Exercise requirements —
Begin at the line containing "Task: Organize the" in the entries below and end at the line containing "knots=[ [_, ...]"; transcribe that range exactly and nothing outside it.

--- Study material Enclosed Below ---

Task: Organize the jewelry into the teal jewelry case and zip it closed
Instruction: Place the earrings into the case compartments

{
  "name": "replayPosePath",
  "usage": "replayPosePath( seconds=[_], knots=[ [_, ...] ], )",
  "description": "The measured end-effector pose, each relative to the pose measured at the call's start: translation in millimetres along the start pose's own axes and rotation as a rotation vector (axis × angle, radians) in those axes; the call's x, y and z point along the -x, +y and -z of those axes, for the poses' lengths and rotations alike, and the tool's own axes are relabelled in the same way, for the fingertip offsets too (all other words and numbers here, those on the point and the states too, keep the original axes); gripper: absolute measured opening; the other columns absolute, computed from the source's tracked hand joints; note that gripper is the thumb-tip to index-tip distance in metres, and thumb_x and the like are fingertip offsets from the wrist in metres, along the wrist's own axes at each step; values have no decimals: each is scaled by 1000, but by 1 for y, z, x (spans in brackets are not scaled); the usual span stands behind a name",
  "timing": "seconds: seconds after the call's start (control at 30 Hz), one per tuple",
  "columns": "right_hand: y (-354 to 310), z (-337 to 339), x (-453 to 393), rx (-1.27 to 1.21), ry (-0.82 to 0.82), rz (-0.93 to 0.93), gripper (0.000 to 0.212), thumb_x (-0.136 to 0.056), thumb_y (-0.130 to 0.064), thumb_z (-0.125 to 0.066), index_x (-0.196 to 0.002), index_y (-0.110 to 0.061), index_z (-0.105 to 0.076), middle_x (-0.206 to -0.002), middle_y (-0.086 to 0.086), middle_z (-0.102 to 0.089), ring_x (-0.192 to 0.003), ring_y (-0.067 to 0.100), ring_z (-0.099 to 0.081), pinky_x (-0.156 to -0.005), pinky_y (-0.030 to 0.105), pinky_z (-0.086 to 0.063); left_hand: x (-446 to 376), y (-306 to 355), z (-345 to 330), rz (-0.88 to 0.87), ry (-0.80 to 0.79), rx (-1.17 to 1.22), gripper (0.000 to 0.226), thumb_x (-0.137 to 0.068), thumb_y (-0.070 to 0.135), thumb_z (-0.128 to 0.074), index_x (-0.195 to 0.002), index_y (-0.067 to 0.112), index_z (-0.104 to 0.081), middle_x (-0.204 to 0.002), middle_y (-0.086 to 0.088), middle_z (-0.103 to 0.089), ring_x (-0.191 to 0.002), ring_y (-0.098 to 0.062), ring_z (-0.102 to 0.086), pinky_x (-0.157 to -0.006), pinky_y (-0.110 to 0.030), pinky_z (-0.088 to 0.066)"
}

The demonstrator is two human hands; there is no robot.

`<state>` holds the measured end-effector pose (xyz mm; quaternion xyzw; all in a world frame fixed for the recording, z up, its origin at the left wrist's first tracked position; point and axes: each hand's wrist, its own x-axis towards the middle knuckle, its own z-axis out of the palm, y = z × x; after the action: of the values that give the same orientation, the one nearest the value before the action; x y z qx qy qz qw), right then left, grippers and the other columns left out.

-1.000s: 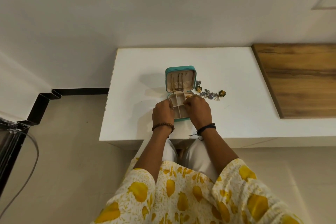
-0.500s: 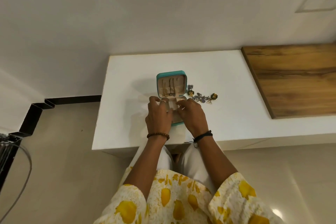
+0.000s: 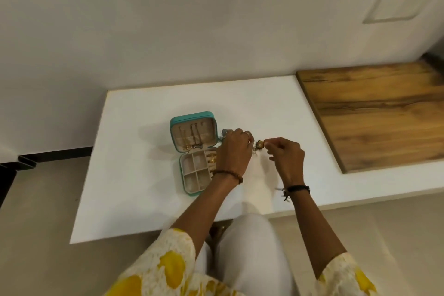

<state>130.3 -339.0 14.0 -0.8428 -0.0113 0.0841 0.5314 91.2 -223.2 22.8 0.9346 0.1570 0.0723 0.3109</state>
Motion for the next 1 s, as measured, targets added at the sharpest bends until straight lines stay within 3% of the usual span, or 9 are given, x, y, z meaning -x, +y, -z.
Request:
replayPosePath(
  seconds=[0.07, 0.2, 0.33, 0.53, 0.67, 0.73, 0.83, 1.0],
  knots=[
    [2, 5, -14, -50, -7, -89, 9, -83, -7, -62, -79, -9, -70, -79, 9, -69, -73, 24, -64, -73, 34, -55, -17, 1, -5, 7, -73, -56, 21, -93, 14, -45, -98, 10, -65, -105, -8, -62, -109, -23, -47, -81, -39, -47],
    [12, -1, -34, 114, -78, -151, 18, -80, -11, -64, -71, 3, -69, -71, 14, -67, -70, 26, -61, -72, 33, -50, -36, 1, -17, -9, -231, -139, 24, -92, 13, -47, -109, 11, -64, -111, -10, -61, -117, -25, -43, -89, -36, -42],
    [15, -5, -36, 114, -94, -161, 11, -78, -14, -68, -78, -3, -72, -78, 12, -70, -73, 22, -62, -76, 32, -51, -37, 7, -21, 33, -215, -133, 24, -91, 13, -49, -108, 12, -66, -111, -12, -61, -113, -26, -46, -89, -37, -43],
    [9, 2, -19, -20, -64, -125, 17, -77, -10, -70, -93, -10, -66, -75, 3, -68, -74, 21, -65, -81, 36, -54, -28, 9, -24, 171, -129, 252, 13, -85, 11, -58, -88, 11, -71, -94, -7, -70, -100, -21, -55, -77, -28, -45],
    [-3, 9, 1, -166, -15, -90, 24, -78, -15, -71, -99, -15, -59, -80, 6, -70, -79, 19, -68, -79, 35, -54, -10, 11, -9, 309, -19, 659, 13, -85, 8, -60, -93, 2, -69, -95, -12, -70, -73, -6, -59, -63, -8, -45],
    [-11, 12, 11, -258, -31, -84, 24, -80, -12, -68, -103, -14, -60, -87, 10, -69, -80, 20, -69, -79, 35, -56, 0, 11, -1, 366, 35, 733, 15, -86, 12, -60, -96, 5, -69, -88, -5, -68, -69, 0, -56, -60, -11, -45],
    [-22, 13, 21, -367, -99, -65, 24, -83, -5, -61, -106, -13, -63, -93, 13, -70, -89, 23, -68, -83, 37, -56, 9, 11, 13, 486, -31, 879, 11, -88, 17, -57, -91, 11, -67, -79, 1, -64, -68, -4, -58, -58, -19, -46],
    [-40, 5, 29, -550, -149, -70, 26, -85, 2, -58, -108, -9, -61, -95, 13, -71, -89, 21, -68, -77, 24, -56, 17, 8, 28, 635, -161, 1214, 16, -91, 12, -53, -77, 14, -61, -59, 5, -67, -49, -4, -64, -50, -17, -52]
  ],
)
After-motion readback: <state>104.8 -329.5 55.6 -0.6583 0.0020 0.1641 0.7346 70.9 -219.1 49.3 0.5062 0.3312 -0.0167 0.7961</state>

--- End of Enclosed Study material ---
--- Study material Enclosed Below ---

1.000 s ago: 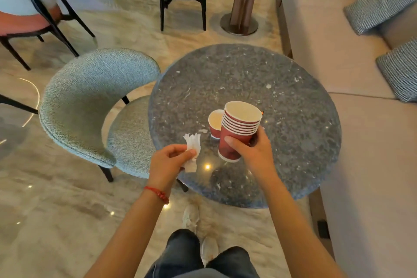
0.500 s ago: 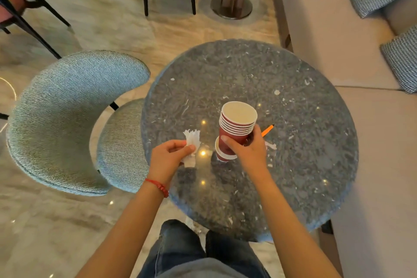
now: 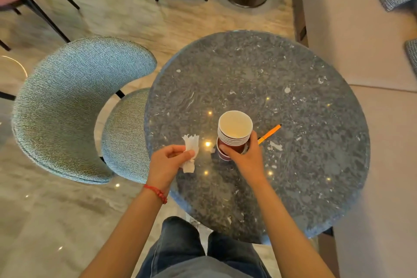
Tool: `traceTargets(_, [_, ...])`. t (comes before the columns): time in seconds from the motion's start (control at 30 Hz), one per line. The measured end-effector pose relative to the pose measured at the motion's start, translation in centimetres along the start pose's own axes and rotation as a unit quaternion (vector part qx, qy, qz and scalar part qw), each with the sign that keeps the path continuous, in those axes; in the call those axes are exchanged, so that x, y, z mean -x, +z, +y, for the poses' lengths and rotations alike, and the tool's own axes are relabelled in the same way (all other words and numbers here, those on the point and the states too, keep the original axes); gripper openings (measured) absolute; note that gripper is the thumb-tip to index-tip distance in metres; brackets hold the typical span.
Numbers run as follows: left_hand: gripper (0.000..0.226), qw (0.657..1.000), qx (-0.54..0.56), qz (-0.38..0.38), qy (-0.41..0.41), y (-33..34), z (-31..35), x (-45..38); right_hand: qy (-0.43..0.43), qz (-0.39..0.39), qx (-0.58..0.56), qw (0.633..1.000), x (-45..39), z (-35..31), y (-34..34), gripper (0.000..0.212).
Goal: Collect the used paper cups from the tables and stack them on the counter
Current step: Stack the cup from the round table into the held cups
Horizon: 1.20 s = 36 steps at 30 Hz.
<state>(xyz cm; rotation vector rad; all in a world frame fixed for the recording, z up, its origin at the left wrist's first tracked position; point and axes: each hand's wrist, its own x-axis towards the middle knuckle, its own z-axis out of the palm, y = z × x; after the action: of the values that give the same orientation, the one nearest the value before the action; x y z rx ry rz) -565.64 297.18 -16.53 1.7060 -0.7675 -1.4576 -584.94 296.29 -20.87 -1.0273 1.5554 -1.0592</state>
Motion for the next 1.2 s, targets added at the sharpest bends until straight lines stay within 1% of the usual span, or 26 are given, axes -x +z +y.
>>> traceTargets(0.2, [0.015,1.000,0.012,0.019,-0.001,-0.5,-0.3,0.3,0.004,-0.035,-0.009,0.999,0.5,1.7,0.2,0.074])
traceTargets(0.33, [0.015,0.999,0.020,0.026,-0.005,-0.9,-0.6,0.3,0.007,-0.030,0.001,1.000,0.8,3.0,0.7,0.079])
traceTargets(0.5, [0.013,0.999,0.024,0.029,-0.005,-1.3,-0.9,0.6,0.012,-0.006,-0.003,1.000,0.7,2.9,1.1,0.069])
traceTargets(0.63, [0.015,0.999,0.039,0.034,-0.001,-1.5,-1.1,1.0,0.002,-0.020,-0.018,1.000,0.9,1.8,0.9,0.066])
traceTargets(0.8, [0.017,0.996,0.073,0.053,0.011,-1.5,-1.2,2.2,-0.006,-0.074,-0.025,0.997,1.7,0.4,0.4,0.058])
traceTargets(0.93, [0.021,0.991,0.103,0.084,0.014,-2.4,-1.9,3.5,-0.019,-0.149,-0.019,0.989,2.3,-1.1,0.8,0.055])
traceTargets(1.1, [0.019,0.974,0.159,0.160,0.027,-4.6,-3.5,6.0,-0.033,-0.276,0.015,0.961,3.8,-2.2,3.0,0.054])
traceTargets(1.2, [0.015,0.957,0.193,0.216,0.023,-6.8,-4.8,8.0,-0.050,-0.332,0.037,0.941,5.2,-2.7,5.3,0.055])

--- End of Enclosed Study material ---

Your solution —
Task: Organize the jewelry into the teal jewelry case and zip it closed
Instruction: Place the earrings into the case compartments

{
  "name": "replayPosePath",
  "usage": "replayPosePath( seconds=[_], knots=[ [_, ...] ], )",

The output contains nothing more.